Ein feiner Regen fiel gleichmäßig auf die ausgehöhlten Felsen, die tiefe Bucht, und durchsiebte die zurückfließenden Wellen am Klippenrand. Der Fischerjunge, der an der Einzäunung aufpaßte, kam näher und sagte ganz leise:
— Komm doch du zuvor, beeil dich.
Das Mädchen rief:
— Nein, nein, nein! Ich kann nicht. Nimm das Papier. Ich will die Sachen, die mir gehören, mitnehmen. Egoist! Egoist! Mach! Ganz naß läßt du mich werden.
Der Junge verzog den Mund und griff nach dem Päckchen. Das feucht gewordene Papier zerriß, und in den Schmutz rollten gelbe und violette mit Blumen bedruckte Seidenstückchen, Samtbändchen, eine kleine Puppenhose aus Batist, ein hohles goldenes Kreuz mit einem Schloß und eine ganz neue Spule roter Faden.
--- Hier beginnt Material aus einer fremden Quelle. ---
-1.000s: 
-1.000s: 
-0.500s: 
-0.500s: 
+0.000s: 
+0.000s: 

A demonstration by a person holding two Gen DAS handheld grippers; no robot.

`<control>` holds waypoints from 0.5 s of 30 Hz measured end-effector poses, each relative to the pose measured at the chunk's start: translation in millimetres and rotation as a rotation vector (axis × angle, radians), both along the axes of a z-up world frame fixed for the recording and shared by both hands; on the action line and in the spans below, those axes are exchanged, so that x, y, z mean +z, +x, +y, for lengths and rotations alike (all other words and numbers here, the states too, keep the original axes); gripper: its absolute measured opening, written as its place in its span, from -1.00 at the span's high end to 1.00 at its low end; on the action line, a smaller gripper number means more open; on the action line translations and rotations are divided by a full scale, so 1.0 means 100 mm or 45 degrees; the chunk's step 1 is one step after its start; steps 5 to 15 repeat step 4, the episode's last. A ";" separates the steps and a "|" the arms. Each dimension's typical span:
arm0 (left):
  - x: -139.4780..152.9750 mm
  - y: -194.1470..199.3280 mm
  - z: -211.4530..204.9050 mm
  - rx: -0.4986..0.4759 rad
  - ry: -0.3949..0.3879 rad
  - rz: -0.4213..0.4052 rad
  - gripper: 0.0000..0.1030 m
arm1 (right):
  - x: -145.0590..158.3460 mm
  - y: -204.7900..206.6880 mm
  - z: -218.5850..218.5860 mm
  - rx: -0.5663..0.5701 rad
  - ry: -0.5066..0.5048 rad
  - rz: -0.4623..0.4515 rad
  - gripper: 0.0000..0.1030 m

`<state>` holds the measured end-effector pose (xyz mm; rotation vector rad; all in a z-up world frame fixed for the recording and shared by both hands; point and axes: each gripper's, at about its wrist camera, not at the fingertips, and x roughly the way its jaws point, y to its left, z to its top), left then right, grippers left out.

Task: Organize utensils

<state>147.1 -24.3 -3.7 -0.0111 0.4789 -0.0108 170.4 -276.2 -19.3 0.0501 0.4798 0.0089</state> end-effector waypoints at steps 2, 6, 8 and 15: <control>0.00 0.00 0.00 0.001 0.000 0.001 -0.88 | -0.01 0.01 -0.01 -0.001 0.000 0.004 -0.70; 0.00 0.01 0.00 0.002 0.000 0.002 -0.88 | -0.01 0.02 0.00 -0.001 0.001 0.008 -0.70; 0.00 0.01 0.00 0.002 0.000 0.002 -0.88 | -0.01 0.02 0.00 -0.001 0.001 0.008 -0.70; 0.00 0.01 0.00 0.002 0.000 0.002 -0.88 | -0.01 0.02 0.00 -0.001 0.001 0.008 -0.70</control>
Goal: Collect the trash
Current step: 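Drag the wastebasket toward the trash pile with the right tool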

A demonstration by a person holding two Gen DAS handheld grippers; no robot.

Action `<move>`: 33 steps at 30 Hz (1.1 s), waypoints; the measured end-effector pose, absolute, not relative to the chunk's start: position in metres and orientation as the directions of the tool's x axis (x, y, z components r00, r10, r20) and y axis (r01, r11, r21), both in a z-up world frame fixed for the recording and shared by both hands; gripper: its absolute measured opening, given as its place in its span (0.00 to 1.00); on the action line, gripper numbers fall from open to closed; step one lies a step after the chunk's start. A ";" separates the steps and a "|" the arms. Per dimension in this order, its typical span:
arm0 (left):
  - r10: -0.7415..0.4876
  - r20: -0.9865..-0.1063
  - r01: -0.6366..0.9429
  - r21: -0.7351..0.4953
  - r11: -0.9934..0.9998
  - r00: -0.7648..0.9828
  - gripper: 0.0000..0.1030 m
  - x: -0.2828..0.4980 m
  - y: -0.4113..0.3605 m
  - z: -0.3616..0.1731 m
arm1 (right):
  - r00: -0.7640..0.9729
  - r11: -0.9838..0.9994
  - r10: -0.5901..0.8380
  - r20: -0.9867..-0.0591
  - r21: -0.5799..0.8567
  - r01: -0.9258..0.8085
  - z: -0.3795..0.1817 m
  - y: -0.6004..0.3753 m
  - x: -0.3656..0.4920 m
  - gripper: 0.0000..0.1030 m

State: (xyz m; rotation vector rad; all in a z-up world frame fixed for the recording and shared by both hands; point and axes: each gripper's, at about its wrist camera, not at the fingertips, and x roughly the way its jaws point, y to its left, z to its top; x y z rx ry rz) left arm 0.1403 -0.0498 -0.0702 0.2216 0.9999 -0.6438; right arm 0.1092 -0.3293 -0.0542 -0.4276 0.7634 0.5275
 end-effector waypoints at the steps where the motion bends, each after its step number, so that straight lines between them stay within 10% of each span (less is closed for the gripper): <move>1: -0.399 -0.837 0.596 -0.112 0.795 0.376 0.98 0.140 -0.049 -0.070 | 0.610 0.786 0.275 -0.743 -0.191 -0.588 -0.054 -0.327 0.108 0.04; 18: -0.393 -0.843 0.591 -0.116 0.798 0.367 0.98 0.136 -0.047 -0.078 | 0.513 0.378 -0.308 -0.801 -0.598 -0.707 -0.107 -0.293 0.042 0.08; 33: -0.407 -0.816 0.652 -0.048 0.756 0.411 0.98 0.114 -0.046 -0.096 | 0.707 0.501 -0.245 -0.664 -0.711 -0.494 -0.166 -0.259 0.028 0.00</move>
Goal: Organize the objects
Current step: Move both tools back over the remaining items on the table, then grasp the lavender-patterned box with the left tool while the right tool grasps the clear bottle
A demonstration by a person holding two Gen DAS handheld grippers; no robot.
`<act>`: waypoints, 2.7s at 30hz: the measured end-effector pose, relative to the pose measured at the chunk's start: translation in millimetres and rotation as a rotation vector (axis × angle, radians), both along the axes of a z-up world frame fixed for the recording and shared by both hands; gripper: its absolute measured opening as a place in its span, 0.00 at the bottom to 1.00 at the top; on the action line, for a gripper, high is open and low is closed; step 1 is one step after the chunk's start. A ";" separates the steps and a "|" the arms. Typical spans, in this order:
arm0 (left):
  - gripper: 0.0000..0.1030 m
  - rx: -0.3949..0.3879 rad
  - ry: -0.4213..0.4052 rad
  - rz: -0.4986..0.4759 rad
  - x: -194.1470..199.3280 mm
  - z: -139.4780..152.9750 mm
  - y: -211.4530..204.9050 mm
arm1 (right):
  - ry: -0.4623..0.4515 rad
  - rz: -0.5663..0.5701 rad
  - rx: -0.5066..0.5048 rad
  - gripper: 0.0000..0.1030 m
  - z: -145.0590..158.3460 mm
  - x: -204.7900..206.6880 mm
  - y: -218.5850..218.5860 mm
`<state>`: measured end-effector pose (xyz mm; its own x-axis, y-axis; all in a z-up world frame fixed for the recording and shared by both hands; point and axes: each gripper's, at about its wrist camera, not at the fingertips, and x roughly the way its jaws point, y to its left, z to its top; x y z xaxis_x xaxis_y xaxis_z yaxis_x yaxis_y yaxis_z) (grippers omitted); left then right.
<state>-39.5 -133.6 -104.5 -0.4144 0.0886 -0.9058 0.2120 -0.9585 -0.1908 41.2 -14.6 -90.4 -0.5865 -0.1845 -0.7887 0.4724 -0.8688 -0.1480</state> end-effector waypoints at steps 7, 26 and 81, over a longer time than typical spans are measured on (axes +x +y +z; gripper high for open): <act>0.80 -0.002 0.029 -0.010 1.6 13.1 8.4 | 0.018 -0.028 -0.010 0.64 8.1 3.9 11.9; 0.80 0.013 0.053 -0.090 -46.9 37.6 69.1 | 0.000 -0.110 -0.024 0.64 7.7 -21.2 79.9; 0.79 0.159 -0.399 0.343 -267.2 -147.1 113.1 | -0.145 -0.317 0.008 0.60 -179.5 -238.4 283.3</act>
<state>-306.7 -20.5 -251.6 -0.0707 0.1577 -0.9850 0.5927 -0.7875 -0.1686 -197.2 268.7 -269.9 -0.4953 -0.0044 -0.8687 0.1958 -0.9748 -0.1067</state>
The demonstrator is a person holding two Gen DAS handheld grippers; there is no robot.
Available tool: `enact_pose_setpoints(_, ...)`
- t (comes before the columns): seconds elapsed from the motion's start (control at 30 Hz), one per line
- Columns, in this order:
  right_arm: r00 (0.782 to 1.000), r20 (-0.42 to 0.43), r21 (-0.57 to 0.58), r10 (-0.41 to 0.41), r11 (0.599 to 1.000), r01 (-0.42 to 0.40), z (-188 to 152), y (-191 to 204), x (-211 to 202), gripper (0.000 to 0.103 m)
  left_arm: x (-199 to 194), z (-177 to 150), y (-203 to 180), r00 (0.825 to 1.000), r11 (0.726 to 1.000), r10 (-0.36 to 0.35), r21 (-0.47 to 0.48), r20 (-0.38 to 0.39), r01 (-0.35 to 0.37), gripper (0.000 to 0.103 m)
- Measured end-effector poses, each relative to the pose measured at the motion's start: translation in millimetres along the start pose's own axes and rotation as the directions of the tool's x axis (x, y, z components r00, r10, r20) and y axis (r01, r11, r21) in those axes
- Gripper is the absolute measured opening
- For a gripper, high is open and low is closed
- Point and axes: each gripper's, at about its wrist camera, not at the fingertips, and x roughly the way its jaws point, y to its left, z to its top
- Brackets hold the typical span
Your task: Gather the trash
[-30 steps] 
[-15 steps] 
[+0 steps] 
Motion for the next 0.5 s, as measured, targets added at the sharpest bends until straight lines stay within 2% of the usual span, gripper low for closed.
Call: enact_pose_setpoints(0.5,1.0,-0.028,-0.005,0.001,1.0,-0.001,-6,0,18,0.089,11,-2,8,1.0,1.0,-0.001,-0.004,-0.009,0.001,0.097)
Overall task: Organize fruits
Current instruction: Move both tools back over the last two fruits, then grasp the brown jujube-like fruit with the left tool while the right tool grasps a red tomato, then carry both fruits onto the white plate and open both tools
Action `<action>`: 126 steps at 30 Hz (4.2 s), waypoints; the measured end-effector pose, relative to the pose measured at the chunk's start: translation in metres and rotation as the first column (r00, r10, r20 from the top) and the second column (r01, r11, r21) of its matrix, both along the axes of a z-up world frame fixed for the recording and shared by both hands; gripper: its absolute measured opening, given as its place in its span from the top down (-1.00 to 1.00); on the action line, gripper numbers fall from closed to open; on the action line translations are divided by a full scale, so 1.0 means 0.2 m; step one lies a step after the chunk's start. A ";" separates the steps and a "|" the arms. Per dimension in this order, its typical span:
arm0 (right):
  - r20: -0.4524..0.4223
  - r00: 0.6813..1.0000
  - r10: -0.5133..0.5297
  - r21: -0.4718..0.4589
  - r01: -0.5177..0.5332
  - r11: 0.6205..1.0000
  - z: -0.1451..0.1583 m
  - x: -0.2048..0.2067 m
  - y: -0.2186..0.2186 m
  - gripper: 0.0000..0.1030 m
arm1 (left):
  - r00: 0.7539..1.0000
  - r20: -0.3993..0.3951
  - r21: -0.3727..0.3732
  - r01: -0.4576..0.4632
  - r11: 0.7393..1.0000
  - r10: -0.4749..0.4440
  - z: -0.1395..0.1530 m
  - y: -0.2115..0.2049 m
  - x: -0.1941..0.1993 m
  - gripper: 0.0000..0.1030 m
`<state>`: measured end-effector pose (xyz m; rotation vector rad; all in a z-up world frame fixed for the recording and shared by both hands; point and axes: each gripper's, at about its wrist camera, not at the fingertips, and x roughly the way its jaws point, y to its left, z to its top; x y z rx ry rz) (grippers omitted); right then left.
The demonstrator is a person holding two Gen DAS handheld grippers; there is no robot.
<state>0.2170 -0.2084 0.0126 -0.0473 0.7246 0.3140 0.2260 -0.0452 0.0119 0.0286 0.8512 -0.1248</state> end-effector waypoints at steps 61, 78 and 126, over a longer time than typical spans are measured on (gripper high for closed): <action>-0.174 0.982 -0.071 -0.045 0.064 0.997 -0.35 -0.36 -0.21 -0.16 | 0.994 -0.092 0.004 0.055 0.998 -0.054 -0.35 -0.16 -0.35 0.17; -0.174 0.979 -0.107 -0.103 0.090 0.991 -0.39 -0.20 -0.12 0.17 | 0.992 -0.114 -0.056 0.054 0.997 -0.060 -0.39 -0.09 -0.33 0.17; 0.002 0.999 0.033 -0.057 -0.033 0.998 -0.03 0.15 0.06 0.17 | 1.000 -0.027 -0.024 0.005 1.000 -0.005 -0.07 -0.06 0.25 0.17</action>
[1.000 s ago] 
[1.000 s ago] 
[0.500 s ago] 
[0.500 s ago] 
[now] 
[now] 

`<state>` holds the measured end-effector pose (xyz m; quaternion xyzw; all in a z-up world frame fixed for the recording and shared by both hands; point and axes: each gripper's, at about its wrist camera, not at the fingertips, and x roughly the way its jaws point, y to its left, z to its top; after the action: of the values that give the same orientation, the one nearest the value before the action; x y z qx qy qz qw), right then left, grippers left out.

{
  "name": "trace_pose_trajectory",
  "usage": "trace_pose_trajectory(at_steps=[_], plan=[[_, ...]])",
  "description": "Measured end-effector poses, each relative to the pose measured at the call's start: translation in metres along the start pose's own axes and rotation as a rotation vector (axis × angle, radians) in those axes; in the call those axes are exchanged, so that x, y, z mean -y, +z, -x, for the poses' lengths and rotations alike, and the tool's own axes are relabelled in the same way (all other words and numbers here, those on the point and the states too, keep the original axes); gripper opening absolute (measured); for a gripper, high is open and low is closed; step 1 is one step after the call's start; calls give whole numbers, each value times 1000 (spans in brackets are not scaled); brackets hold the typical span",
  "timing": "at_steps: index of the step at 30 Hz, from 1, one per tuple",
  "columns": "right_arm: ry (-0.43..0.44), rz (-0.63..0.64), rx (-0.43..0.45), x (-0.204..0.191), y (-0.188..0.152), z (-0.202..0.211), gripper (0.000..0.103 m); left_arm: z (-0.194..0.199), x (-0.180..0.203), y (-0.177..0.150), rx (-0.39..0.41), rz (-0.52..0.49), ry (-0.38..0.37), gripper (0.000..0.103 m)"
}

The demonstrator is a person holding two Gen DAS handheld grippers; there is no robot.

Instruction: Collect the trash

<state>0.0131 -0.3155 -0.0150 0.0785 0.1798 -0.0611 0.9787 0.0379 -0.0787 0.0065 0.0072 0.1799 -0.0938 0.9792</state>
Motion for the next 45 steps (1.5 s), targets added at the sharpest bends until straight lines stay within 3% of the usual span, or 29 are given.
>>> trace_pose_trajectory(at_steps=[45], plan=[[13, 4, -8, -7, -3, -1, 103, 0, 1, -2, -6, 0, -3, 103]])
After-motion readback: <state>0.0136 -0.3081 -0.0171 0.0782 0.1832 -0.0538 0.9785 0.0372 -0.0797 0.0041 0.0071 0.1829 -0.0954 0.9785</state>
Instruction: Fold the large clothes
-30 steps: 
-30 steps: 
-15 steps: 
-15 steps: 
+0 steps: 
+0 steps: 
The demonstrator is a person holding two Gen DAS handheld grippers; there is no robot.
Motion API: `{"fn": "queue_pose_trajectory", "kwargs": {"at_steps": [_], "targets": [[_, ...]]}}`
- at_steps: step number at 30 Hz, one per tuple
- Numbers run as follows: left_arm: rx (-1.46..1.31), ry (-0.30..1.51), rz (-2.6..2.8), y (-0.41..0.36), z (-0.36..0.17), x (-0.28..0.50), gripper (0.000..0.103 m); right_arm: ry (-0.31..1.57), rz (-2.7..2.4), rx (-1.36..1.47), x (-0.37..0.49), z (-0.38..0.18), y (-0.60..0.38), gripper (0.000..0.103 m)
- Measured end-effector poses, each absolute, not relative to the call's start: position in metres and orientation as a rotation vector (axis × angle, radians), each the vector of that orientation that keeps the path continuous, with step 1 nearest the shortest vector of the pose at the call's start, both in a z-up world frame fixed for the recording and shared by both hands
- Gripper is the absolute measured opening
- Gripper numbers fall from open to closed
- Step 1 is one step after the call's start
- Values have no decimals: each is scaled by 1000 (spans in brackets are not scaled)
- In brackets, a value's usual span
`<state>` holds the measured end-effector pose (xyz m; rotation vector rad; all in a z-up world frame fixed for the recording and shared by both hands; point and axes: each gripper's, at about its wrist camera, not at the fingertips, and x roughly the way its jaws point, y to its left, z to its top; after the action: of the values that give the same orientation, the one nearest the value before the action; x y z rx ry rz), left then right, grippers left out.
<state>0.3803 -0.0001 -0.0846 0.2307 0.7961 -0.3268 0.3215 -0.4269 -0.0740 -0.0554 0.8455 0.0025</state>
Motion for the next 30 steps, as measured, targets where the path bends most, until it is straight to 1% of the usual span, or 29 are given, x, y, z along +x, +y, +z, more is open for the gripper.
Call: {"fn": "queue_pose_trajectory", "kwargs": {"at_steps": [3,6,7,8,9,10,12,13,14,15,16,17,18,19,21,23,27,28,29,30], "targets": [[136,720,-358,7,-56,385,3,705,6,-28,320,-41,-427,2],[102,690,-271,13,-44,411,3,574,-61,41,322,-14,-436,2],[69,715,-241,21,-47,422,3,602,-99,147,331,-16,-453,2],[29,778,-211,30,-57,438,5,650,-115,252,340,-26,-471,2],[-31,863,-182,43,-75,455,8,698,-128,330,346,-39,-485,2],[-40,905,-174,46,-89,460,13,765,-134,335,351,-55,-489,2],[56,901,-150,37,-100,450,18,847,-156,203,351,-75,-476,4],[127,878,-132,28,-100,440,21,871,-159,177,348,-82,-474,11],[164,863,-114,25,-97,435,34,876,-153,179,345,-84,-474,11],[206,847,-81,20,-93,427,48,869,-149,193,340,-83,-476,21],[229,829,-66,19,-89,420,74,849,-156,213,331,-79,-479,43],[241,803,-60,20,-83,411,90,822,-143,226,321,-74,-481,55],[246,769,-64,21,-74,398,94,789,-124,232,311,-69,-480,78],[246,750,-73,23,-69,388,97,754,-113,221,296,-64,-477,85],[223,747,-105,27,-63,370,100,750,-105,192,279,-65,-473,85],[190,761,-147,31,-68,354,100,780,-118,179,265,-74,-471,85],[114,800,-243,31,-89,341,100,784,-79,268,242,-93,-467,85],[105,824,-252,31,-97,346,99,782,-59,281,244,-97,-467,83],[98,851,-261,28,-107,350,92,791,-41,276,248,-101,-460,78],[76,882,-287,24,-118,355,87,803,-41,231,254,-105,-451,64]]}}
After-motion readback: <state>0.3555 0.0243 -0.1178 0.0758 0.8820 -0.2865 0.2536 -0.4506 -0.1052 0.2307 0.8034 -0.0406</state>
Die Kleine kam über den Zaun; sie zerstach sich ihre Hände an den harten Astspitzen, und ihre Lippen bebten.
— Da hast du’s, sagte sie. Du bist so eigensinnig. Alle meine Sachen sind verdorben.
Die Nase ging in die Höh, die Augenbrauen zogen sich zusammen, der Mund wurde breit — und das Mädchen fing zu weinen an:
— Laß mich, laß mich. Ich will dich nicht mehr sehen. Mach, daß du fortkommst. Du bringst mich zum Weinen. Ich will zurück zum Fräulein.
Dann suchte sie traurig ihre Sachen zusammen.